START DATA EXCERPTS

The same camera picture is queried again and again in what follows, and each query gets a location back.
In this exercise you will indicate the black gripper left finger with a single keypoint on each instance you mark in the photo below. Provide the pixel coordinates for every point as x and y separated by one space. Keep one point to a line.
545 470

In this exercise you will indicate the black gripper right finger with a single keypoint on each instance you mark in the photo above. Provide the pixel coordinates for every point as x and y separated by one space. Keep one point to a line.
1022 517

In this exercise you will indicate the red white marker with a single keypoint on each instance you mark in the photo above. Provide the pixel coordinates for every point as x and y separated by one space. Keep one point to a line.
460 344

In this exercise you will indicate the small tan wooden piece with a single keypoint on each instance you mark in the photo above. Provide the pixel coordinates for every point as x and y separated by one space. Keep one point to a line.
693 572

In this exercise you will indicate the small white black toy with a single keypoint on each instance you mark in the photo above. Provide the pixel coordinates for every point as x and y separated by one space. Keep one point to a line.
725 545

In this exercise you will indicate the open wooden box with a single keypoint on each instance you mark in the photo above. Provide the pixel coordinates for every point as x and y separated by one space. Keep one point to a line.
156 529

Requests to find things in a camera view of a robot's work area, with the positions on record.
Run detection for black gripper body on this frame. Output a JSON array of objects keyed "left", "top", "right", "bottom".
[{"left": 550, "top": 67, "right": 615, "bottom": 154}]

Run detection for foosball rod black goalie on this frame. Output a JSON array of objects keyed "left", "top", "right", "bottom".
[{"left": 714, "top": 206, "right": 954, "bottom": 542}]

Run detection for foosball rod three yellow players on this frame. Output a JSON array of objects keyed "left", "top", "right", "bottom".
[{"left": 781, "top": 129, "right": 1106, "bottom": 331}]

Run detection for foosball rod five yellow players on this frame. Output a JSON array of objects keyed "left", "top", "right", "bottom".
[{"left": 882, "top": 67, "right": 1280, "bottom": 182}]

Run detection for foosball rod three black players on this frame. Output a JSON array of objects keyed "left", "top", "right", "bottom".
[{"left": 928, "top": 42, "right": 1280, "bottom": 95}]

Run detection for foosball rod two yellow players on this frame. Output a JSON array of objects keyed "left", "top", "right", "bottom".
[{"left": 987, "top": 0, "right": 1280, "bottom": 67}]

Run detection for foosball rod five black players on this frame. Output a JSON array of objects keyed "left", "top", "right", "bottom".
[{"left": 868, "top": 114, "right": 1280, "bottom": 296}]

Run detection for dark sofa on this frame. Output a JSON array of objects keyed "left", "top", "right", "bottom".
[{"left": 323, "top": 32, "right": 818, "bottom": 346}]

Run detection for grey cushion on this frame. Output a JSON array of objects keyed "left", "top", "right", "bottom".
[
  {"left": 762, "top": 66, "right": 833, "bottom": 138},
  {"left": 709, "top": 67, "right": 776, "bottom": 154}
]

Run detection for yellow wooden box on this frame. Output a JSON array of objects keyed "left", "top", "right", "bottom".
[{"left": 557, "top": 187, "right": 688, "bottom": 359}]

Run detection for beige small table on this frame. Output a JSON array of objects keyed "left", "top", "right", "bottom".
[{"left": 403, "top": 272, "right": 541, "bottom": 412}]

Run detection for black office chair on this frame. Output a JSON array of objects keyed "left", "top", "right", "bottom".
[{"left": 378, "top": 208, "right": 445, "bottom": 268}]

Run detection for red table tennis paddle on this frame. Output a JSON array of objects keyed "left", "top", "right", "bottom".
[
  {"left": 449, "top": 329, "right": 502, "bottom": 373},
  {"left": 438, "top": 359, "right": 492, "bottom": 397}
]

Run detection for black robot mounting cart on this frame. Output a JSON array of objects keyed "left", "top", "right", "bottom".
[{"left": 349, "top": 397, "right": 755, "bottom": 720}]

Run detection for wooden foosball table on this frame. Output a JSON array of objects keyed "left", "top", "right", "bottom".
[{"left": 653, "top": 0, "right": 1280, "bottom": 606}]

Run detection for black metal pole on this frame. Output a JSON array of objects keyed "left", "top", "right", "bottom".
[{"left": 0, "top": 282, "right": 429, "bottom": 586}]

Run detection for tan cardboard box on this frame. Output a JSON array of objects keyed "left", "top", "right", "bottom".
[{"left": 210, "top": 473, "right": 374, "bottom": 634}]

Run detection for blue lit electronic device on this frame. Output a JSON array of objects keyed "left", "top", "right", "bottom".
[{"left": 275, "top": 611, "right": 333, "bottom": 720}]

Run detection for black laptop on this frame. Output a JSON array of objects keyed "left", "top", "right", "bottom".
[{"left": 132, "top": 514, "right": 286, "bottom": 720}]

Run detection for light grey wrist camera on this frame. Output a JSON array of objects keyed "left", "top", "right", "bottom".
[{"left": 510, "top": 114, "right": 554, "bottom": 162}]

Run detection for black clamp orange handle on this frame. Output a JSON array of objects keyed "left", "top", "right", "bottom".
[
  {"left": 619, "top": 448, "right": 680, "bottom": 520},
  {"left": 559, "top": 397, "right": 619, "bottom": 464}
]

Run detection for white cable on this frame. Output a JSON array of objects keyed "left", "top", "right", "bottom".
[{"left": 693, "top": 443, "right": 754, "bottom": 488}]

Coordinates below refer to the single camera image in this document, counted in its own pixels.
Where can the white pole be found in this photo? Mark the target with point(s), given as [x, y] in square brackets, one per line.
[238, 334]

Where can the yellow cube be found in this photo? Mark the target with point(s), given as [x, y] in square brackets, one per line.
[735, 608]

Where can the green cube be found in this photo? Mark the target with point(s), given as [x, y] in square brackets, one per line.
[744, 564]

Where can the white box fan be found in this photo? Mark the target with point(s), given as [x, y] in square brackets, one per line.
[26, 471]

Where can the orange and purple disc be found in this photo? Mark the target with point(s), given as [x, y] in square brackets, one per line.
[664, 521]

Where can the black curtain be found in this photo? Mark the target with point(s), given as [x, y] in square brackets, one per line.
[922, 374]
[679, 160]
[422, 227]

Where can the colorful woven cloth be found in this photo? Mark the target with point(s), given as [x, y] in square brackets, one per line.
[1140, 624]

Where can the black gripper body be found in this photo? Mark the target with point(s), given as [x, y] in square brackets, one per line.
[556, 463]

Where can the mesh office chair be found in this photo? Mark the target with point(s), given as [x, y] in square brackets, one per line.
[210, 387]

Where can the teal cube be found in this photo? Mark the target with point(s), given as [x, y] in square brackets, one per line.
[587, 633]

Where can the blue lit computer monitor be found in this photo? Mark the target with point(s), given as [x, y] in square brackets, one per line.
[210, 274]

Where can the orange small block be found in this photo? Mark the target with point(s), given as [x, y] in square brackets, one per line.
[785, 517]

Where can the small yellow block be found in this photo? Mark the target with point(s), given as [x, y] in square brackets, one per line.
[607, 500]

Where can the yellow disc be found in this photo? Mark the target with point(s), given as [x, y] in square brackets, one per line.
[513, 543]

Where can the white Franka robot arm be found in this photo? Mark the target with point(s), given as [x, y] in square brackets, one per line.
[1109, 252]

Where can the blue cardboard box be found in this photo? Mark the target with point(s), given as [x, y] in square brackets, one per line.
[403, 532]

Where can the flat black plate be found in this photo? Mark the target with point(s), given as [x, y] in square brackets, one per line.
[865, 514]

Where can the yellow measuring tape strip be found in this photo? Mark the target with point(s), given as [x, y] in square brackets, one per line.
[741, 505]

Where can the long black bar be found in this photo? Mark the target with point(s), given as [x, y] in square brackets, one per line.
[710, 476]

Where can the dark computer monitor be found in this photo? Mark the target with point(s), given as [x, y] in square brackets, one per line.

END DATA EXCERPTS

= TO DO =
Write down all of the listing exactly.

= RESULT OF THE TASK =
The same camera picture is queried again and again in what follows, and each query gets a location back.
In this exercise you will indicate the black gripper left finger with a single keypoint on each instance you mark in the photo below. Provide the pixel coordinates for every point as x and y separated by one space. Keep one point to a line.
545 470

In this exercise you will indicate the black gripper right finger with a single keypoint on each instance you mark in the photo above. Provide the pixel coordinates for every point as x and y separated by one space. Keep one point to a line.
1022 517

In this exercise you will indicate the red white marker with a single keypoint on each instance you mark in the photo above. Provide the pixel coordinates for every point as x and y separated by one space. Keep one point to a line.
460 344

In this exercise you will indicate the small tan wooden piece with a single keypoint on each instance you mark in the photo above. Provide the pixel coordinates for every point as x and y separated by one space. Keep one point to a line.
693 572

In this exercise you will indicate the small white black toy with a single keypoint on each instance you mark in the photo above. Provide the pixel coordinates for every point as x and y separated by one space. Keep one point to a line.
725 545

In this exercise you will indicate the open wooden box with a single keypoint on each instance you mark in the photo above. Provide the pixel coordinates for every point as x and y separated by one space. Keep one point to a line.
156 529

Requests to find things in a camera view of a robot's work area, with the positions on record.
Run detection for black gripper body on this frame. Output a JSON array of objects keyed "left", "top", "right", "bottom".
[{"left": 550, "top": 67, "right": 615, "bottom": 154}]

Run detection for foosball rod black goalie on this frame. Output a JSON array of objects keyed "left", "top", "right", "bottom".
[{"left": 714, "top": 206, "right": 954, "bottom": 542}]

Run detection for foosball rod three yellow players on this frame. Output a JSON array of objects keyed "left", "top", "right", "bottom".
[{"left": 781, "top": 129, "right": 1106, "bottom": 331}]

Run detection for foosball rod five yellow players on this frame. Output a JSON array of objects keyed "left", "top", "right", "bottom".
[{"left": 882, "top": 67, "right": 1280, "bottom": 182}]

Run detection for foosball rod three black players on this frame. Output a JSON array of objects keyed "left", "top", "right", "bottom".
[{"left": 928, "top": 42, "right": 1280, "bottom": 95}]

Run detection for foosball rod two yellow players on this frame. Output a JSON array of objects keyed "left", "top", "right", "bottom".
[{"left": 987, "top": 0, "right": 1280, "bottom": 67}]

Run detection for foosball rod five black players on this frame. Output a JSON array of objects keyed "left", "top", "right", "bottom".
[{"left": 868, "top": 114, "right": 1280, "bottom": 296}]

Run detection for dark sofa on this frame. Output a JSON array of objects keyed "left", "top", "right", "bottom".
[{"left": 323, "top": 32, "right": 818, "bottom": 346}]

Run detection for grey cushion on this frame. Output a JSON array of objects keyed "left", "top", "right", "bottom".
[
  {"left": 762, "top": 66, "right": 833, "bottom": 138},
  {"left": 709, "top": 67, "right": 776, "bottom": 154}
]

Run detection for yellow wooden box on this frame. Output a JSON array of objects keyed "left", "top", "right", "bottom".
[{"left": 557, "top": 187, "right": 688, "bottom": 359}]

Run detection for beige small table on this frame. Output a JSON array of objects keyed "left", "top", "right", "bottom".
[{"left": 403, "top": 272, "right": 541, "bottom": 412}]

Run detection for black office chair on this frame. Output a JSON array of objects keyed "left", "top", "right", "bottom".
[{"left": 378, "top": 208, "right": 445, "bottom": 268}]

Run detection for red table tennis paddle on this frame. Output a JSON array of objects keyed "left", "top", "right", "bottom".
[
  {"left": 449, "top": 329, "right": 502, "bottom": 373},
  {"left": 438, "top": 359, "right": 492, "bottom": 397}
]

Run detection for black robot mounting cart on this frame. Output a JSON array of objects keyed "left", "top", "right", "bottom".
[{"left": 349, "top": 397, "right": 755, "bottom": 720}]

Run detection for wooden foosball table on this frame. Output a JSON array of objects keyed "left", "top", "right", "bottom".
[{"left": 653, "top": 0, "right": 1280, "bottom": 606}]

Run detection for black metal pole on this frame. Output a JSON array of objects keyed "left", "top", "right", "bottom".
[{"left": 0, "top": 282, "right": 429, "bottom": 586}]

Run detection for tan cardboard box on this frame. Output a JSON array of objects keyed "left", "top", "right", "bottom".
[{"left": 210, "top": 473, "right": 374, "bottom": 634}]

Run detection for blue lit electronic device on this frame. Output a JSON array of objects keyed "left", "top", "right", "bottom".
[{"left": 275, "top": 611, "right": 333, "bottom": 720}]

Run detection for black laptop on this frame. Output a JSON array of objects keyed "left", "top", "right", "bottom".
[{"left": 132, "top": 514, "right": 286, "bottom": 720}]

Run detection for light grey wrist camera on this frame. Output a JSON array of objects keyed "left", "top", "right", "bottom".
[{"left": 510, "top": 114, "right": 554, "bottom": 162}]

Run detection for black clamp orange handle on this frame. Output a JSON array of objects keyed "left", "top", "right", "bottom".
[
  {"left": 619, "top": 448, "right": 680, "bottom": 520},
  {"left": 559, "top": 397, "right": 619, "bottom": 464}
]

Run detection for white cable on this frame. Output a JSON array of objects keyed "left", "top", "right", "bottom".
[{"left": 693, "top": 443, "right": 754, "bottom": 488}]

Coordinates below refer to the single camera image in this document, counted in its own pixels.
Where can the white pole be found in this photo? Mark the target with point(s), given as [x, y] in square brackets, one per line.
[238, 334]

Where can the yellow cube be found in this photo? Mark the target with point(s), given as [x, y] in square brackets, one per line.
[735, 608]

Where can the green cube be found in this photo? Mark the target with point(s), given as [x, y] in square brackets, one per line.
[744, 564]

Where can the white box fan be found in this photo? Mark the target with point(s), given as [x, y] in square brackets, one per line.
[26, 471]

Where can the orange and purple disc be found in this photo? Mark the target with point(s), given as [x, y] in square brackets, one per line.
[664, 521]

Where can the black curtain be found in this photo? Mark the target with point(s), given as [x, y] in square brackets, one per line.
[922, 374]
[679, 160]
[422, 227]

Where can the colorful woven cloth be found in this photo? Mark the target with point(s), given as [x, y] in square brackets, one per line.
[1140, 624]

Where can the black gripper body be found in this photo? Mark the target with point(s), given as [x, y] in square brackets, one per line.
[556, 463]

Where can the mesh office chair be found in this photo? Mark the target with point(s), given as [x, y] in square brackets, one per line.
[210, 387]

Where can the teal cube be found in this photo? Mark the target with point(s), given as [x, y] in square brackets, one per line.
[587, 633]

Where can the blue lit computer monitor be found in this photo? Mark the target with point(s), given as [x, y] in square brackets, one per line.
[210, 274]

Where can the orange small block be found in this photo? Mark the target with point(s), given as [x, y] in square brackets, one per line.
[785, 517]

Where can the small yellow block be found in this photo? Mark the target with point(s), given as [x, y] in square brackets, one per line.
[607, 500]

Where can the yellow disc be found in this photo? Mark the target with point(s), given as [x, y] in square brackets, one per line.
[513, 543]

Where can the white Franka robot arm be found in this photo? Mark the target with point(s), given as [x, y] in square brackets, one per line.
[1109, 252]

Where can the blue cardboard box be found in this photo? Mark the target with point(s), given as [x, y] in square brackets, one per line.
[403, 532]

Where can the flat black plate be found in this photo? Mark the target with point(s), given as [x, y] in square brackets, one per line.
[865, 514]

Where can the yellow measuring tape strip be found in this photo? Mark the target with point(s), given as [x, y] in square brackets, one per line.
[741, 505]

Where can the long black bar be found in this photo? Mark the target with point(s), given as [x, y] in square brackets, one per line.
[710, 476]

Where can the dark computer monitor be found in this photo? Mark the target with point(s), given as [x, y] in square brackets, one per line.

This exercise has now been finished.